W3C home > Mailing lists > Public > www-ws-arch@w3.org > April 2002

EDI and Use Cases

From: Cutler, Roger (RogerCutler) <RogerCutler@chevrontexaco.com>
Date: Tue, 2 Apr 2002 13:46:22 -0600
Message-ID: <3B286631A9CFD1118D0700805F6F9F5A09D09D37@hou281-msx1.chevron.com>
To: www-ws-arch@w3.org
I have reviewed the notes I have taken talking to our EDI people (and talked
some more) and it looks to me like the UC's presently in place cover many of
their concerns, particularly those regarding reliable delivery and
acknowledgement, asynchronous communications and intermediaries.  Although
they are not covered in the use cases yet, I assume that issues involving
security concerns that are important to EDI applications (authentication,
authorization, confidentiality, non-repudiation, etc) will have use cases.

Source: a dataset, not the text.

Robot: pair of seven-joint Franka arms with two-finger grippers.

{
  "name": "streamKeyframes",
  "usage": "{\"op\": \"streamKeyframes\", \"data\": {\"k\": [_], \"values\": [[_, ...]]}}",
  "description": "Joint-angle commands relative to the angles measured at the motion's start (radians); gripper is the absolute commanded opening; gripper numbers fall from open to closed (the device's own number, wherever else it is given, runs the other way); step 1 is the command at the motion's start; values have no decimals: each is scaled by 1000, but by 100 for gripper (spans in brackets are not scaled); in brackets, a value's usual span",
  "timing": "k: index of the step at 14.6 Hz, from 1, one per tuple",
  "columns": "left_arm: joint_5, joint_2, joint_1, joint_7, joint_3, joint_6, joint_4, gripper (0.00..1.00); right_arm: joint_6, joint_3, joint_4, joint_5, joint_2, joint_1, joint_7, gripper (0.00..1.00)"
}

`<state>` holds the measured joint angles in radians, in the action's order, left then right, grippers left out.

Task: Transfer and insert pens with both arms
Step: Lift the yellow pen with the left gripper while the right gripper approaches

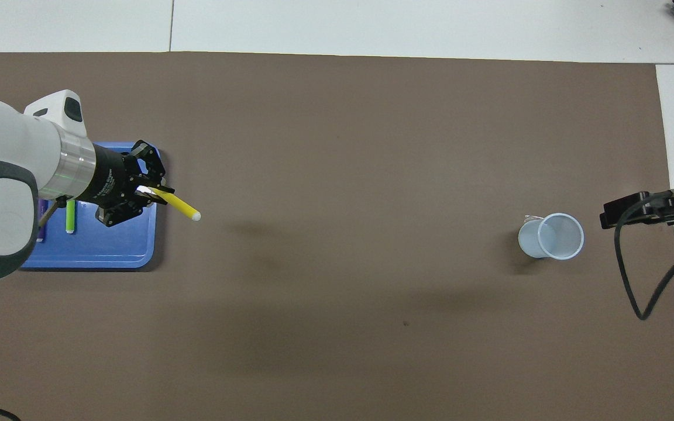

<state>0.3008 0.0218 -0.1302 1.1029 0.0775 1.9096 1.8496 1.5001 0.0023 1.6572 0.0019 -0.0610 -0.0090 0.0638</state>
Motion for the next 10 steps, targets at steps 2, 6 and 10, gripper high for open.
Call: {"op": "streamKeyframes", "data": {"k": [2, 6, 10], "values": [[46, -55, -80, 263, -10, 14, 22, 0, -12, 5, 33, 30, -33, 50, 47, 100], [168, -92, -104, 397, -10, 6, 58, 0, 84, 4, 65, 166, -39, 130, 25, 100], [259, -125, -135, 445, -10, 12, 98, 0, 251, 5, 164, 458, -69, 188, -281, 100]]}}
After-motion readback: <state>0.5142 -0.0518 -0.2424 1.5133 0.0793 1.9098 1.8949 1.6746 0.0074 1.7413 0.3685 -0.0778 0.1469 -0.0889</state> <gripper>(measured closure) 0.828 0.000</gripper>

I am, however, a bit concerned about two other issues that appear to be
important to EDI.  The first may be trivial, the second may be impossible --
but they are both things that seem to be heavy hitters in terms of what is
expected from a VAN so let me get them on the table for comment:

1 - Unique message ID and sequencing.  It is very important to be able to
identify a message uniquely, and this identification is generally contained
in the enveloping mechanism.  (There are usually other ID's in the body, but
this is clearly beyond the scope of the infrastructure).  The unique
identification is commonly done by the combination of "To", "From" and a
sequential "control number".  This facilitates queries like, "Did you get
message N sent from A to B?"  "What messages of those sent from A to B are
between N and M?" and so on.  In addition, the datetime of message envelope
creation (not necessarily the datetime sent) is also important.  As in "What
messages were created on Tuesday by A?"  As I understand it, the sequencing
is logical, not a guarantee of order of delivery.  However, in some cases
(as I understand it, this is unusual) the sequencing may be required.  That
is, control number 21 is not a valid message unless (or until?) 20 has been
received.

I think that this may be trivial, but my understanding is that it is very
important, so I think it's worth making explicit in case there is a joker in
the deck somewhere.

Now to the one that may be difficult, impossible or need re-stating somehow:

2 - Tracking.  Being able to answer the question, "Where is message N sent
from A to B?" and get back an answer like, "It's in B's 'mailbox' but they
haven't opened it" or "B opened it on Tuesday" or, I suppose, "It is in
transit to B and at the moment it is stuck trying to get through the gateway
at C".  Now I understand that the Web doesn't quite work exactly that way.
It differs from a private, physical line in that one does not know up front
how a message will be routed or even (perhaps) where it has been??   Or what
happened to it if it disappears (which I understand is uncommon)??  However,
it seems to me that there are some things that the infrastructure might be
able to deliver in terms of tracking -- like a guarantee that the message
arrived or that you will know that it didn't (part of reliable messaging).
Or what about tracking what intermediaries a message went through or asking
where it is in that process?

Sorry, I know that this is a little vague.  I think I need some help here
figuring out what is possible, reasonable and valuable.